Opponents of GMOs push for food-labeling law in Hartford


Opponents of genetically modified organisms — or GMOs — signaled a new push for a state food-labeling law with a rallying meeting at the Legislative Office Building Thursday attended by activists, legislators, chefs, farmers and even the sponsor of last year’s bill, newly retired Dick Roy of Milford.
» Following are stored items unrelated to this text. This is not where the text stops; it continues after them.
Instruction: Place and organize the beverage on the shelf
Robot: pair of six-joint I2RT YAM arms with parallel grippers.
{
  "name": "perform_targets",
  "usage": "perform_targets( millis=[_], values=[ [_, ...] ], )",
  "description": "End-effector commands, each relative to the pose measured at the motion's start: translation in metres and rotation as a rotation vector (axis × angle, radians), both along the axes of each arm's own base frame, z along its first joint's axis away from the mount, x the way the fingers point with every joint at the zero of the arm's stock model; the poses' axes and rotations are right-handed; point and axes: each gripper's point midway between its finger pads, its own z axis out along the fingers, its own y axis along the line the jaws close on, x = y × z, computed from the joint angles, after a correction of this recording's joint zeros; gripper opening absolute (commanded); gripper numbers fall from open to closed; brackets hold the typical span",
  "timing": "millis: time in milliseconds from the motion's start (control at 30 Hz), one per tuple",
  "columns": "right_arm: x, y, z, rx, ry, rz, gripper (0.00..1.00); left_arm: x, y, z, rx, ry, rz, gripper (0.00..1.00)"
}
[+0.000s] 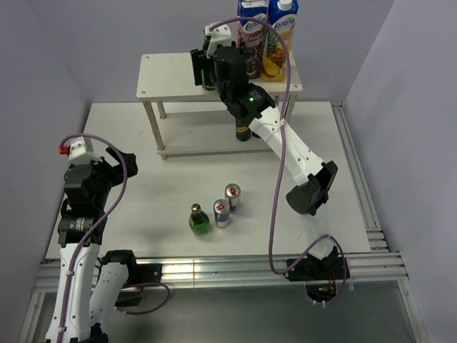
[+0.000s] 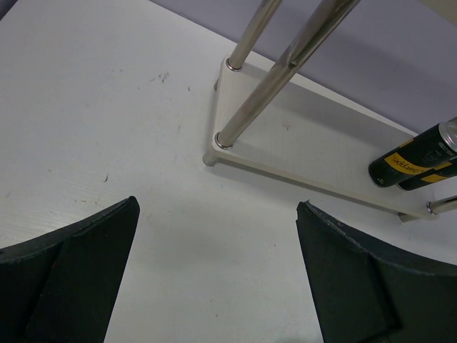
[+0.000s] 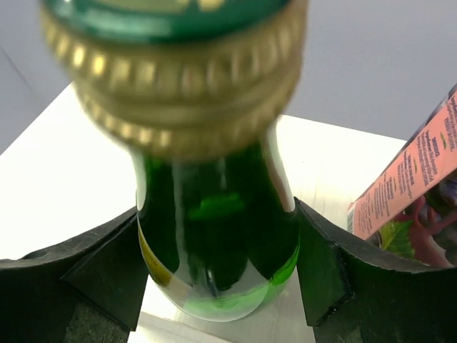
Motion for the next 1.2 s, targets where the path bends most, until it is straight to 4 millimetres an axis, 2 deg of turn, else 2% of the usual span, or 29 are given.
perform_targets(
  millis=[0,200,567,667,700,767,800,867,900,933,1033,1067,1133,1167],
  values=[
    [-0.001,0.003,0.052,0.129,-0.127,0.014,0.19,0.001,0.000,0.019,0.016,-0.068,-0.009,0.99],
    [0.007,0.009,0.035,0.111,-0.106,0.008,0.27,0.001,0.000,0.019,0.016,-0.068,-0.009,0.99],
    [0.018,0.026,0.010,0.122,-0.088,0.011,0.29,0.002,0.000,0.018,0.014,-0.060,-0.009,0.99],
    [0.021,0.031,-0.003,0.108,-0.072,0.008,0.50,0.002,0.000,0.018,0.016,-0.060,-0.009,0.99],
    [0.023,0.032,-0.009,0.101,-0.064,0.004,0.64,0.002,0.000,0.018,0.014,-0.060,-0.009,0.99],
    [0.022,0.032,-0.012,0.097,-0.060,-0.002,0.76,0.002,0.000,0.017,0.014,-0.059,-0.009,0.99],
    [0.021,0.030,-0.011,0.099,-0.062,-0.005,0.86,0.002,0.000,0.017,0.016,-0.059,-0.009,0.99],
    [0.020,0.031,-0.018,0.091,-0.053,-0.008,0.91,0.003,0.000,0.016,0.016,-0.056,-0.009,0.99],
    [0.018,0.029,-0.014,0.094,-0.059,-0.011,0.98,0.003,0.001,0.016,0.017,-0.055,-0.008,0.99],
    [0.017,0.029,-0.018,0.089,-0.054,-0.016,1.00,0.003,0.001,0.016,0.017,-0.055,-0.007,0.99],
    [0.009,0.028,-0.018,0.084,-0.054,-0.026,1.00,0.003,0.002,0.016,0.016,-0.054,-0.003,0.99],
    [0.005,0.025,-0.011,0.091,-0.063,-0.031,1.00,0.003,0.002,0.016,0.016,-0.054,-0.002,0.99],
    [-0.001,0.022,-0.016,0.042,-0.079,-0.061,1.00,0.003,0.003,0.016,0.014,-0.054,0.000,0.99],
    [-0.008,0.019,-0.008,0.043,-0.094,-0.067,1.00,0.003,0.003,0.016,0.014,-0.054,0.000,0.99]
  ],
)
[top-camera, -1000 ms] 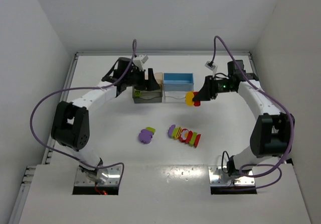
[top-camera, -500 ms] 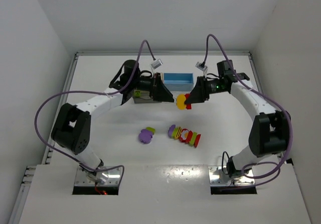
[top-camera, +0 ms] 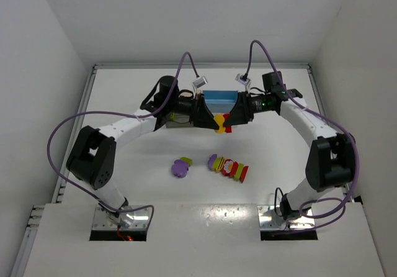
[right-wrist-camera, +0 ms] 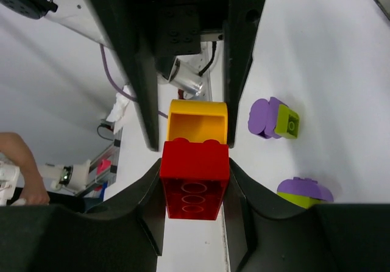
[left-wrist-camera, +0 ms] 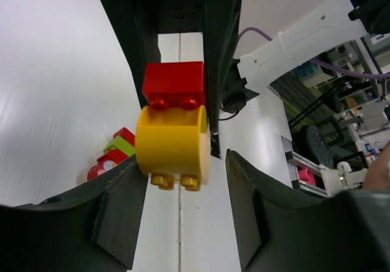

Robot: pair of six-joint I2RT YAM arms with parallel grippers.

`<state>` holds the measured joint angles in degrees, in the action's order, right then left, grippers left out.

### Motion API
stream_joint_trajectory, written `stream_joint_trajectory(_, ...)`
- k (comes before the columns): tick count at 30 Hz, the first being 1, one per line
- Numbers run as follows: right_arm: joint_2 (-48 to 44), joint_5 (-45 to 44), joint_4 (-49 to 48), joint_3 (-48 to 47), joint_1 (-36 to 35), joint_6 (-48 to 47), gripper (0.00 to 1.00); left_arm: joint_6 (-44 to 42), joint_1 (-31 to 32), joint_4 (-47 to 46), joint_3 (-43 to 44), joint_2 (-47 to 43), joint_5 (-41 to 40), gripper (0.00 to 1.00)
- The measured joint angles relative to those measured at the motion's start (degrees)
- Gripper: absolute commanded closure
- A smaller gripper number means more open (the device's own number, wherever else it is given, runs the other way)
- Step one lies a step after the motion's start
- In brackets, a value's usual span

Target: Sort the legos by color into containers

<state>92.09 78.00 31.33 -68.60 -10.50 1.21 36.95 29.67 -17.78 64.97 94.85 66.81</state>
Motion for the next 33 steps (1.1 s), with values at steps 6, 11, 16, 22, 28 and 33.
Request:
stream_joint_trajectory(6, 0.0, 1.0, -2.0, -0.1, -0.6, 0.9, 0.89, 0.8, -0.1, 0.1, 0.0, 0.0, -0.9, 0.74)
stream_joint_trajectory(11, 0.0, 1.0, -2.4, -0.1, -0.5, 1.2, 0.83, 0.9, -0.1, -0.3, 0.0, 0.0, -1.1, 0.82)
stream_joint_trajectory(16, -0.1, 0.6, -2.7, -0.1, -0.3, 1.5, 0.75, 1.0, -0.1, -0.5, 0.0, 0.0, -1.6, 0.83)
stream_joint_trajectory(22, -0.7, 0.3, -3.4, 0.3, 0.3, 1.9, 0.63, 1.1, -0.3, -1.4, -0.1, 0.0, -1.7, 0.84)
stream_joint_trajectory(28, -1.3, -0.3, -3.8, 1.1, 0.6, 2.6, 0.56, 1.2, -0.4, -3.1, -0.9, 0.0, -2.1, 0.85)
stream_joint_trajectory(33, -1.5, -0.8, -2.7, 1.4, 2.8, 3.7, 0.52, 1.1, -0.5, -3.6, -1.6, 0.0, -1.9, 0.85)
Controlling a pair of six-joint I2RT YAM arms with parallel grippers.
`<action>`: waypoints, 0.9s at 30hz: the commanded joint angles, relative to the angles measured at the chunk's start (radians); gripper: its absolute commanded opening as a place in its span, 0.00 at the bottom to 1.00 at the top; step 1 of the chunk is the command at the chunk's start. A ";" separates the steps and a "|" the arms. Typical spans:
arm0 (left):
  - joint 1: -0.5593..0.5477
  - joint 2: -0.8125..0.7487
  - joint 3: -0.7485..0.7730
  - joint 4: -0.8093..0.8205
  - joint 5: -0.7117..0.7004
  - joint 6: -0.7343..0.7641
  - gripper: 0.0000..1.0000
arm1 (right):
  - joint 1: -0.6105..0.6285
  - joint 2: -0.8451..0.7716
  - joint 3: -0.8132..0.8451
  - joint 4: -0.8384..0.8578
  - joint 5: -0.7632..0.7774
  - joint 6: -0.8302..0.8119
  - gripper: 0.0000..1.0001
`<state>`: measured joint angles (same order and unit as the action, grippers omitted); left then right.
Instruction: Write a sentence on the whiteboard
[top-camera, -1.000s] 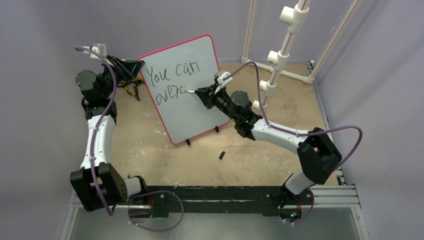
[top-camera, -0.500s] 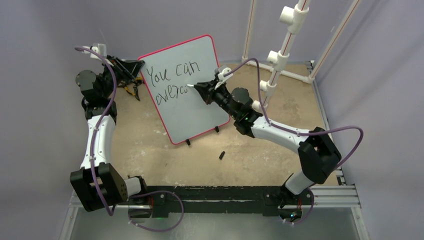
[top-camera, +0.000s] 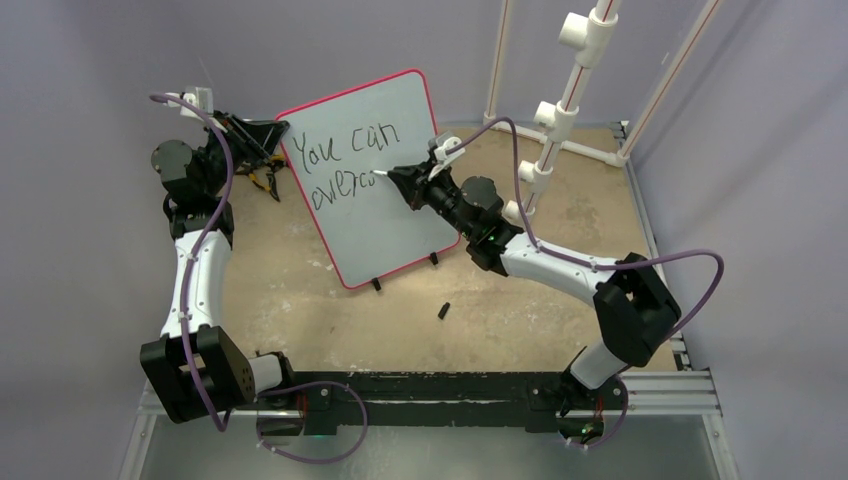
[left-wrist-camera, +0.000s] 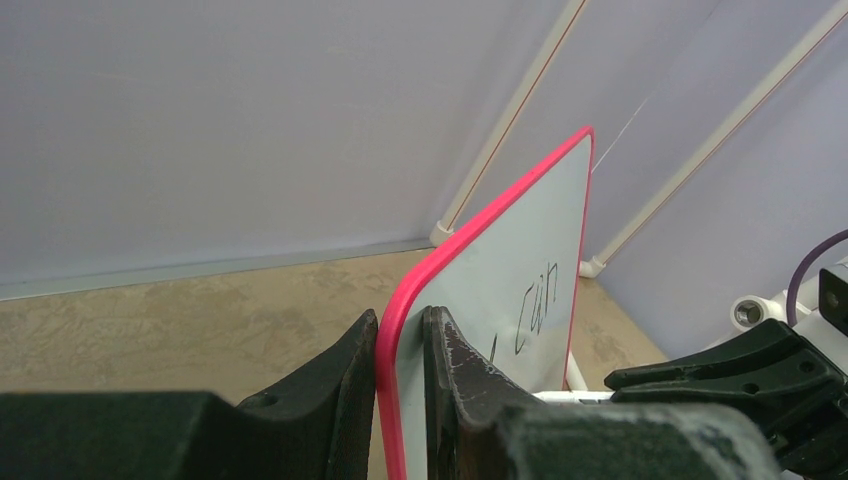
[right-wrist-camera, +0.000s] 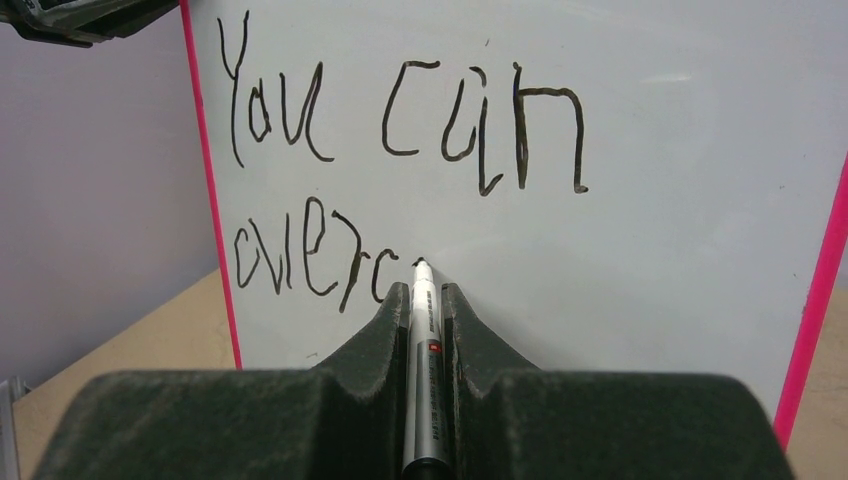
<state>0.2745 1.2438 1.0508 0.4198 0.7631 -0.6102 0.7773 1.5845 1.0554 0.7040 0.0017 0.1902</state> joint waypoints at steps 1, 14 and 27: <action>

Last year’s bill failed to make it to a vote, with legislative lawyers reportedly balking at “liabilities” that could be exploited by GMO seed maker Monsanto. Republican State Rep. Tony Hwang of Trumbull praised Roy for reaching across the aisle on the bill and helping legislators get educated on the issue. “This is a basic… right of a person to know what they’re eating,” he said.

This year’s versions of the bill will be introduced by Rep. Phil Miller, D-Essex, and Diana Urban, D- North Stonington, in separate committees.

“So we’re preparing it right now to leave them with as little to do to fix it,” said Miller, “and our bill very closely resembles the ones going forth in Maine, Vermont and New Jersey.”

Genetically engineered or modified organisms are engineered to withstand direct application of herbicide and sometimes to produce their own insecticide.





Monsanto has told the Register that GMOs are safe, based on studies done in other countries, and said the GM seeds increase yields, withstand drought and are so widely used – in the likes of corn, soybeans, canola, cottonseed and sugar beets — that it would be costly and impractical to do labeling.